EXERCISE BRIEF: Your job is to return the whole listing unchanged while skipping its images.

GIVEN MATERIAL:

━━━━━━━━━━━━━━━━

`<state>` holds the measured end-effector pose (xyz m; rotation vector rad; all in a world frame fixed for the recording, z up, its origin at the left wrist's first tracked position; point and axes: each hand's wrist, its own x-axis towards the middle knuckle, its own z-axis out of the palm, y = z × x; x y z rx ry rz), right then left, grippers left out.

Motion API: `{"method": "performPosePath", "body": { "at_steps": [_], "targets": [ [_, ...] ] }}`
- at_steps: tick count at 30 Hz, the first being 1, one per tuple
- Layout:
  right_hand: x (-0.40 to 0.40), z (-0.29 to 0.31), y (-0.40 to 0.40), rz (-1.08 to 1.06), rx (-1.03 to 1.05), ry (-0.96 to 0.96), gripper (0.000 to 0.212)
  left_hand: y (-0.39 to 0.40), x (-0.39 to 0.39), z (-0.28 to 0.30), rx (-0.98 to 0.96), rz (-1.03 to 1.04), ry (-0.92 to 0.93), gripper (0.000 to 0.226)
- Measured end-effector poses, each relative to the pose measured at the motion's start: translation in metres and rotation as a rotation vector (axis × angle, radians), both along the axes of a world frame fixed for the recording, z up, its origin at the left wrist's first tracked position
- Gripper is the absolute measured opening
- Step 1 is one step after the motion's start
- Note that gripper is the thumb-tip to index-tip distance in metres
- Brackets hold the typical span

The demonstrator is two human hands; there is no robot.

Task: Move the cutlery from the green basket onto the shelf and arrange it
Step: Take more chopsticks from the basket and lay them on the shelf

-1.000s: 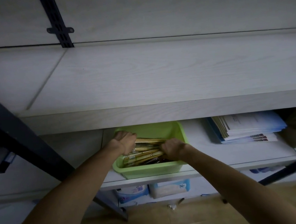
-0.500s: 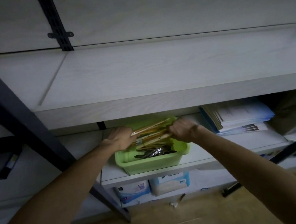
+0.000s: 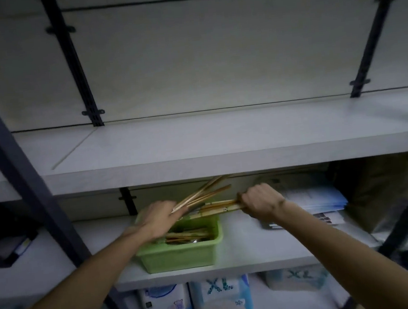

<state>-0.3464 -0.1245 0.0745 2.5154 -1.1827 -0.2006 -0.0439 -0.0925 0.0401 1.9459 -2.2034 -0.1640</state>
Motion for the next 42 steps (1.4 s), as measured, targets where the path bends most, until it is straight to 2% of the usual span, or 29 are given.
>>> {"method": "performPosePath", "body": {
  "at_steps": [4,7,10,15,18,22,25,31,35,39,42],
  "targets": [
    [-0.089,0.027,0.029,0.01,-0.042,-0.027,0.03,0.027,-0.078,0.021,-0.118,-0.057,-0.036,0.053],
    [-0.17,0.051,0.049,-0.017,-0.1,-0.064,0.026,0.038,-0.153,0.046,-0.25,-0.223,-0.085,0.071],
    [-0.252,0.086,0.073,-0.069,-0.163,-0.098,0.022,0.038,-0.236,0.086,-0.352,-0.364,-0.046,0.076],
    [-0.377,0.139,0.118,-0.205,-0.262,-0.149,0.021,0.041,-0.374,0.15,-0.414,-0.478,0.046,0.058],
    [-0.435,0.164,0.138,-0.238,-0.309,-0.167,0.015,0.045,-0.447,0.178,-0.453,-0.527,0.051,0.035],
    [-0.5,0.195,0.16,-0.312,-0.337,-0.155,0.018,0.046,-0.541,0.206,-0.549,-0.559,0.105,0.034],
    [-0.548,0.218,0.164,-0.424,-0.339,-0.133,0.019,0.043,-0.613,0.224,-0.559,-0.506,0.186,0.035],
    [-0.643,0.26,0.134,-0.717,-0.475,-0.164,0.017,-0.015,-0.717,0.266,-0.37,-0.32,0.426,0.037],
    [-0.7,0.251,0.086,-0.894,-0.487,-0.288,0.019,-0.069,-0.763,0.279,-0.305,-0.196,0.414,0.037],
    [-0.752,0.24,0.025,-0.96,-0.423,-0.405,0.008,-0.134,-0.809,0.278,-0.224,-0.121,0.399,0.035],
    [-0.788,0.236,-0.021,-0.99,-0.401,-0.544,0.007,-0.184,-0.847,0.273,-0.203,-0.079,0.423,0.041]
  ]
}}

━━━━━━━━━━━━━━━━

YOUR SOLUTION:
`<state>` holds the measured end-effector pose (xyz m; rotation vector rad; all in a world frame fixed for the recording, z up, its origin at the left wrist's first tracked position; point and axes: each hand's wrist, its own x-axis towards the middle knuckle, its own z-axis out of the palm, y = z × x; x y z rx ry rz), right then left, grippers left out.

Motion API: `{"method": "performPosePath", "body": { "at_steps": [_], "targets": [ [_, ...] ] }}`
- at_steps: tick count at 30 Hz, the first being 1, one per tuple
- Layout:
  right_hand: x (-0.40 to 0.40), z (-0.29 to 0.31), y (-0.40 to 0.40), rz (-1.08 to 1.06), rx (-1.03 to 1.05), ry (-0.96 to 0.96), gripper (0.000 to 0.212)
  left_hand: y (-0.39 to 0.40), x (-0.39 to 0.39), z (-0.28 to 0.30), rx (-0.98 to 0.96), rz (-1.03 to 1.04), ry (-0.92 to 0.93), gripper (0.000 to 0.226)
- Measured end-effector poses, each relative to the pose measured at the motion's start: translation in metres and rotation as a rotation vector (axis × angle, radians), both along the axes of a world frame fixed for the recording, z up, its origin at the left wrist's first tracked position
- Gripper is the absolute measured opening
- Step 1 is one step after the motion's start
- Note that gripper is the thumb-tip to index-tip distance in metres
- Brackets hold the typical span

The demonstrator is two human hands; there is no robot.

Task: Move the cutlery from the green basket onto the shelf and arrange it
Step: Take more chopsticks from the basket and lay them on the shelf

-1.000s: 
-0.500s: 
+0.000s: 

<state>-0.3464 -0.1245 0.0745 2.5154 -1.1827 -0.2006 -0.0439 -0.0925 0.0401 1.9459 -2.2034 -0.1640</state>
Motion for the next 42 steps (1.4 s), as measured, targets where the path bends most, until it is straight to 2% of the usual span, or 29 are given.
>>> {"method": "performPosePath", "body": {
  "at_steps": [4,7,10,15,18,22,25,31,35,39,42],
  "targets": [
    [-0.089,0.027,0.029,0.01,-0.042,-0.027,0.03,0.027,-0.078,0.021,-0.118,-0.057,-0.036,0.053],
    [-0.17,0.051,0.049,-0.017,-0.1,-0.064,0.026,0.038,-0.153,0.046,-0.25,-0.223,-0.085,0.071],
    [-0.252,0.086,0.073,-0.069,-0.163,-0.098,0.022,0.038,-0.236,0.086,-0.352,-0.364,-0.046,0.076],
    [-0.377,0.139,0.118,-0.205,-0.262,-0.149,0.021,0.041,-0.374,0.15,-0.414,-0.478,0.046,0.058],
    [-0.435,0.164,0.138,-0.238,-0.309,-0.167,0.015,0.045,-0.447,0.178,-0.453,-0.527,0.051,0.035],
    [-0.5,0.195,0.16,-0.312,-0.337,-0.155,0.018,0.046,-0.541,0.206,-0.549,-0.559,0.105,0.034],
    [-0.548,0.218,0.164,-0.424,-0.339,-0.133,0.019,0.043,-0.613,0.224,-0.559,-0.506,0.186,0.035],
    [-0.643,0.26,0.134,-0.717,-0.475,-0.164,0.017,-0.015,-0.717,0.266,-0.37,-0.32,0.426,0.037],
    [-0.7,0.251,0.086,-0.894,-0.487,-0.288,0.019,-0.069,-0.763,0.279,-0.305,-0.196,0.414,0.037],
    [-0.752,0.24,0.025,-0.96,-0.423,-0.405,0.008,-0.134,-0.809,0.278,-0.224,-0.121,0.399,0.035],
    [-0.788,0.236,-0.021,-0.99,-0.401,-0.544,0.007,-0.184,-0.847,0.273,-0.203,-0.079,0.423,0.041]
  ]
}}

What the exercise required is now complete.